Pages

Tuesday, May 27, 2014

Dive In


I never actually go in the pool. For years, 6 of them, my friend and her family and our friends’ families go out to the east East Bay for Memorial Day weekend and Labor Day weekend. 

There is a pool there. I attend by the side. Perhaps I’ve gone in the hottub, but I can’t even remember doing that. I lay on my towel or a pool chair, slathering in sunblock, catching up, chatting, sharing with these women I see only occasionally, and it’s wonderful, this catching up chatting and sharing, but I never go in the pool.

On Saturday, before I left for the weekend, I made a commitment to a friend that I would actually go in the pool. I made a commitment to let myself have fun. To enjoy what was being presented to me, to not literally be on the sidelines of my own life.

It’s hard – or it has been – to let myself take part. I’ve been so reserved, analytical, watching, the consummate wall-flower, when in fact I feel anything but.

And so, at some point soon after the sun had soaked far enough into my skin to want relief, I walked into the water.

I’m a slow pool-acclimator, as I am a slow band-aid puller. Later that night, the women-folk stayed up to play a board game, and my strategy was to move slowly but eventually around the board. I admitted, laughingly, that it’s the same way I play chess with my brother: I move pawn after pawn. One little square at a time.

After my first timid entrance into the water, and a few laps across the pool, my heart rate up, the water refreshing, my second entrĂ© was different. I was inspired by my friend’s daughter, who lay over an inner tube, head back, dousing her hair in the water. Only nine, I watched her luxuriate in the tactile and sensory pleasure, the instinctual joy of just letting the water carry her hair out into the water. Of soaking the top of her head, running her fingers into her scalp to get each follicle up and satisfied, eyes closed, in the moment, in the sensation, in the freedom of doing what felt wonderful just for its own sake.

My second time in, all the others were under the shade by the house, and I waded in. About half-way wet, I just dove in. I let my body be strong and carry me to the bottom. I borrowed some goggles, and played the same game of fetch I’d watched the kids play, throwing plastic sharks to the bottom, and diving down to retrieve them.
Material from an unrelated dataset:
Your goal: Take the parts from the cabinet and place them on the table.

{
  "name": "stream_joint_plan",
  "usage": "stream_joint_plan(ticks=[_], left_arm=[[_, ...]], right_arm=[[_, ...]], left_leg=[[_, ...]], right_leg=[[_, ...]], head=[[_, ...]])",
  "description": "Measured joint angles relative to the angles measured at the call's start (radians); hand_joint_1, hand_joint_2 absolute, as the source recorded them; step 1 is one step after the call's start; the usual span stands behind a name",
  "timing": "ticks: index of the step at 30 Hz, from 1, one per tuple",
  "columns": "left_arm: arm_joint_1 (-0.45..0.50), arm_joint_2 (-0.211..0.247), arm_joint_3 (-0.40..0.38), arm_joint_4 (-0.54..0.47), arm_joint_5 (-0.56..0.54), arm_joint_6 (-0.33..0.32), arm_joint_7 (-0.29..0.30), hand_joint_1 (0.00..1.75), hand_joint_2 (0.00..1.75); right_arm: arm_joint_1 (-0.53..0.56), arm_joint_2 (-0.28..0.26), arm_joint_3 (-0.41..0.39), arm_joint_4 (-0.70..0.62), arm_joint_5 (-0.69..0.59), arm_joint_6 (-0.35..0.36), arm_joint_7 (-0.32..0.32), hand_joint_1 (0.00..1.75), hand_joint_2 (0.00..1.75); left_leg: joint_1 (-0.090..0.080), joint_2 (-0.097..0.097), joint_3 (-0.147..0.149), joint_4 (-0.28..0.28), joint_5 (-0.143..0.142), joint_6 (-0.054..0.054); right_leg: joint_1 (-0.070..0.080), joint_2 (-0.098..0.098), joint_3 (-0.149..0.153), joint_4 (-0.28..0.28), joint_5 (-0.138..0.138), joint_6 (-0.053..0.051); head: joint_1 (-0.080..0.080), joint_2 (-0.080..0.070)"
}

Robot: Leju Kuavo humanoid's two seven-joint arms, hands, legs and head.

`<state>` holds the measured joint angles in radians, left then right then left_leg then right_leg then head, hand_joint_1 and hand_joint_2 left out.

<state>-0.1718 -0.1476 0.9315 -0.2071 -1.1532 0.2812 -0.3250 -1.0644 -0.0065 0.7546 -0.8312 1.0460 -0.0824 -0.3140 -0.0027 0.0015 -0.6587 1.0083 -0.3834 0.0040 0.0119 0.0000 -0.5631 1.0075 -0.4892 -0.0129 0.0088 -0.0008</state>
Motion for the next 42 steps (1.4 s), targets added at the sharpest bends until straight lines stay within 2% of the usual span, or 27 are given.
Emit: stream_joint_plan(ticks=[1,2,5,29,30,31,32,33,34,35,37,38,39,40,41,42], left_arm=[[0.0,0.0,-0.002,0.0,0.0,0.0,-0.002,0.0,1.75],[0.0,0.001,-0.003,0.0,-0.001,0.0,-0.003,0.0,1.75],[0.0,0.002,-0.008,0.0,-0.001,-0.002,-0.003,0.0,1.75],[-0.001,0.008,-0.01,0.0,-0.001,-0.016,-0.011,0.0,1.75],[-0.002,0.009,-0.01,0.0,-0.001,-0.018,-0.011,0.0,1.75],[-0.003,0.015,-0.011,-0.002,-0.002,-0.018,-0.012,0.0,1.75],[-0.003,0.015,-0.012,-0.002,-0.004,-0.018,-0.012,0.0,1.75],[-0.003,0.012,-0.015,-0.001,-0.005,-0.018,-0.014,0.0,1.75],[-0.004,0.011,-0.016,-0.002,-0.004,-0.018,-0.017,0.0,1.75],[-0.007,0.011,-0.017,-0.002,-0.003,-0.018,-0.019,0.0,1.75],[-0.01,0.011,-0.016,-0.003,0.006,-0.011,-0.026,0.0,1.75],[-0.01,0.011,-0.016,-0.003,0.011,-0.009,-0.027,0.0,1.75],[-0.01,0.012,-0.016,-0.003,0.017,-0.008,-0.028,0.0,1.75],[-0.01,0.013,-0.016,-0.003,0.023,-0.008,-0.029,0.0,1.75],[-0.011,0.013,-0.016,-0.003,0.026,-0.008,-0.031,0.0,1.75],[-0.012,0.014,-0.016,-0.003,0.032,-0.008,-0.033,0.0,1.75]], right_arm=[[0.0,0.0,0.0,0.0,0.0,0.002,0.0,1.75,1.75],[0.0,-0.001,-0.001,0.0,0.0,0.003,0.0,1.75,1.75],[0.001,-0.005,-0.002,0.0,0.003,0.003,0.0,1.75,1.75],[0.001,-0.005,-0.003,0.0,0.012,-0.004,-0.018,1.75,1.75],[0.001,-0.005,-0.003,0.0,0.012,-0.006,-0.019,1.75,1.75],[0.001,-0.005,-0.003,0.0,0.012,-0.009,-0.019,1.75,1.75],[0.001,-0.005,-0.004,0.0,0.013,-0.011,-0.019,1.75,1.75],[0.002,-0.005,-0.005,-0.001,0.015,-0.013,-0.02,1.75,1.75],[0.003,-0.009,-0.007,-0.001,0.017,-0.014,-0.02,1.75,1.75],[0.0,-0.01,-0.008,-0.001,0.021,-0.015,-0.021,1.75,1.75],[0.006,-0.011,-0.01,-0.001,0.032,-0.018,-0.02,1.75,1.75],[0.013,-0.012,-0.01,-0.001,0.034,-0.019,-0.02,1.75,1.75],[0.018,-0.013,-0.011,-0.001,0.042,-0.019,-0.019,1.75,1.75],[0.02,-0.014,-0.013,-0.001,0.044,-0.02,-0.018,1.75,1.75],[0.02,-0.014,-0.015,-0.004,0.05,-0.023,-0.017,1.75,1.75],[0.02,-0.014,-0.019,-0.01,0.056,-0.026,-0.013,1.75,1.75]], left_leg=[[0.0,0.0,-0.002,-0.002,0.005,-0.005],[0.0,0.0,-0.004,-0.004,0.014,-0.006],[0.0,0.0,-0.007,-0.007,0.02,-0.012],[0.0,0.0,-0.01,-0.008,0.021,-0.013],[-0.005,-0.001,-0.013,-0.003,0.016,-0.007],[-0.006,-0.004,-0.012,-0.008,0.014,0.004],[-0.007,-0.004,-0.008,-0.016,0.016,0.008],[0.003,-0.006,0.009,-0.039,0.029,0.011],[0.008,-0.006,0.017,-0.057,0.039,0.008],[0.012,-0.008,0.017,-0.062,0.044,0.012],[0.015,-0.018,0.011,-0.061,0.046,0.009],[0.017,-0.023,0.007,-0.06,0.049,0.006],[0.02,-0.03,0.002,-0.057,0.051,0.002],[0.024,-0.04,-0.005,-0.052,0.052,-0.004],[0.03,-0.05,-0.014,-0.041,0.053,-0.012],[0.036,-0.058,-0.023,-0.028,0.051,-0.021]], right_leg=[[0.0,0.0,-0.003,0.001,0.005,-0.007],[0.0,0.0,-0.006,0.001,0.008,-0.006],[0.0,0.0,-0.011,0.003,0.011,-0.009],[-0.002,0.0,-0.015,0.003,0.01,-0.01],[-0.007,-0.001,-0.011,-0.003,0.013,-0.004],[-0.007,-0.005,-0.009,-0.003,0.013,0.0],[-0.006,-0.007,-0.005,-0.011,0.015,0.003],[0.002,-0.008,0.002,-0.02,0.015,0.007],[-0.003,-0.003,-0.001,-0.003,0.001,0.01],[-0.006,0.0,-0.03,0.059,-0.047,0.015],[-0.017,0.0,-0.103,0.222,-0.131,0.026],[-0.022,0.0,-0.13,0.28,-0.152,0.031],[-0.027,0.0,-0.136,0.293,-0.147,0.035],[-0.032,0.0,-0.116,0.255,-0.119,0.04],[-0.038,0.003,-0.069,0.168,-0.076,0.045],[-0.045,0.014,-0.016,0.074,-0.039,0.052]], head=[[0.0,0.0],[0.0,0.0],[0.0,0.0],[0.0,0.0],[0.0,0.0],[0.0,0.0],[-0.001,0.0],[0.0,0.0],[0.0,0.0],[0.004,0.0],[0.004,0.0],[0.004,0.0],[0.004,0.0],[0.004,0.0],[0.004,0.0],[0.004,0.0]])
Seeing under water, holding my breath in that suspended moment, moving quickly and gauging the time I had left before I had to surface. Running my hands along the bottom, and pushing against it with my feet to shoot up through the clear water. I laughed.

It was invigorating. It was fun. It was entertaining and special and out of my ordinary. And on my way out of the water, I lay back into it, soaked the top of my head, however briefly, and luxuriated too.